Era domingo, habíamos quedado después de comer para tomar café y jugar un billar, me recogió en la puerta de casa, salió del coche me abrazó y me besó, puso nuestra música favorita y arrancó contándome que se le había hecho eterna la mañana esperando para verme.
Pasó la cafetería de largo, pregunté si conocía otra que tuviese billar, contestó que si y cambió de tema. Le habían contado un chiste muy bueno, durante media hora no paramos de hablar y de reír, comenté que muy lejos quedaba esa cafetería, dijo que un poco, que cuando la viera pensaría que valía la pena, llegamos a un pueblecito costero muy bonito, pregunté el nombre y contestó, que era una sorpresa, paró el coche en una cuneta y mirándome muy serio dijo: -Espero que confíes en mí porque tengo que vendarte los ojos.
Entre divertida e intrigada hice un gesto afirmativo con la cabeza, después de vendarme concienzudamente y asegurarse de que no veía nada (aprovechó para llenar mis mejillas labios, cuello y orejas de besos de esos que hacen que no quieras que pare) arrancó comentando que quedaban unos cinco minutos para llegar a nuestro destino.
Por fin aparcó, me ayudó a bajar y cogiéndome de la cintura fué dirigiendome.
Se oía el batir de las olas, el olor a salitre lo impregnaba todo, se colocó detrás de mí y muy suavemente me quitó la venda mientras me decía al oído.
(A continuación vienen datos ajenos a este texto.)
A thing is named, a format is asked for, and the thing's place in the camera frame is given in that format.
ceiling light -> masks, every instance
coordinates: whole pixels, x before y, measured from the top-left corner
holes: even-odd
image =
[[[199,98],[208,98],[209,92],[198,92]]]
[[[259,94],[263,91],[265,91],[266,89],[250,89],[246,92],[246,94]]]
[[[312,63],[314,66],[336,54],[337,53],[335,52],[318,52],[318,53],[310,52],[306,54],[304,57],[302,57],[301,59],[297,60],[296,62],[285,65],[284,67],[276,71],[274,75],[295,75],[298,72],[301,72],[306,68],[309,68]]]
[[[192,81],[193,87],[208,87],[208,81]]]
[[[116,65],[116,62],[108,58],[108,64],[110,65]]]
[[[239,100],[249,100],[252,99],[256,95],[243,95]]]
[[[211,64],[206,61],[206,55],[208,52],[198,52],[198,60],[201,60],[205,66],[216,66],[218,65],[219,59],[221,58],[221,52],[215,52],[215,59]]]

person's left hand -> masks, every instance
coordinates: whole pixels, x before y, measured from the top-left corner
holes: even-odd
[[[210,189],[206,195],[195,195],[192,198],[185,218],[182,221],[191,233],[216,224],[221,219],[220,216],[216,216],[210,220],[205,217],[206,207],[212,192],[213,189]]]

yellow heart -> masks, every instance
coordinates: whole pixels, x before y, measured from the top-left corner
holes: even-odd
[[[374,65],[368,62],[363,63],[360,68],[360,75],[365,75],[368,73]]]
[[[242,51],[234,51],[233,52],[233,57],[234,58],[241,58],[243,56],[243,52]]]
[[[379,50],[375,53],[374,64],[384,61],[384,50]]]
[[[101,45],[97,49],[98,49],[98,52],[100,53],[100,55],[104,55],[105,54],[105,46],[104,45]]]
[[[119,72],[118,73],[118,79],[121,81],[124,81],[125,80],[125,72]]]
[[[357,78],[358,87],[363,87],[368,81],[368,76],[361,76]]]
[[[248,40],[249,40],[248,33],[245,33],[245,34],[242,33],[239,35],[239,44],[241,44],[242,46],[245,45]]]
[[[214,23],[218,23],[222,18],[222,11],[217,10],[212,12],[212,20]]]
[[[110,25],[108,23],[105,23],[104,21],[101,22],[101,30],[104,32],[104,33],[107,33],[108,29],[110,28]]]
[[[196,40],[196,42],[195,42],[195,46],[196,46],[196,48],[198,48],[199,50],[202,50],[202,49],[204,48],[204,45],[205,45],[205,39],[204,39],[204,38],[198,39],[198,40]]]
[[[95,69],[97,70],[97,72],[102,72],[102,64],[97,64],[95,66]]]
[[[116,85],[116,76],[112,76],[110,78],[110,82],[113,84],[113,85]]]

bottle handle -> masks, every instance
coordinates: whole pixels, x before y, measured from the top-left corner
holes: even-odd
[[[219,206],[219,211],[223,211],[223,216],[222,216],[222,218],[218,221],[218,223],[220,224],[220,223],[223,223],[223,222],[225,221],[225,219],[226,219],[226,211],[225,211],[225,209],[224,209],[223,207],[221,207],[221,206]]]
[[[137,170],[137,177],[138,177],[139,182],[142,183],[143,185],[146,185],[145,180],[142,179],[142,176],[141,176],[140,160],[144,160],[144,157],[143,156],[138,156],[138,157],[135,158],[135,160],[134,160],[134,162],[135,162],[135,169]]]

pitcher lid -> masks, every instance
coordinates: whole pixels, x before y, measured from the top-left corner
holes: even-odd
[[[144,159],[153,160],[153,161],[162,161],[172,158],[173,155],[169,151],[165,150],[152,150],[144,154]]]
Te dije que contigo me iría al fin del mundo...
Abrí los ojos y ahí estaba la inmensidad del mar en todo su esplendor, justo un metro delante de mí había una bota, como si se la hubiese dejado como recuerdo un viejo marinero.
Comprendí que estábamos en finisterre.
Me dí la vuelta y estuve besándolo durante minutos, mientras pensaba que por tardes como esa, valía la pena vivir.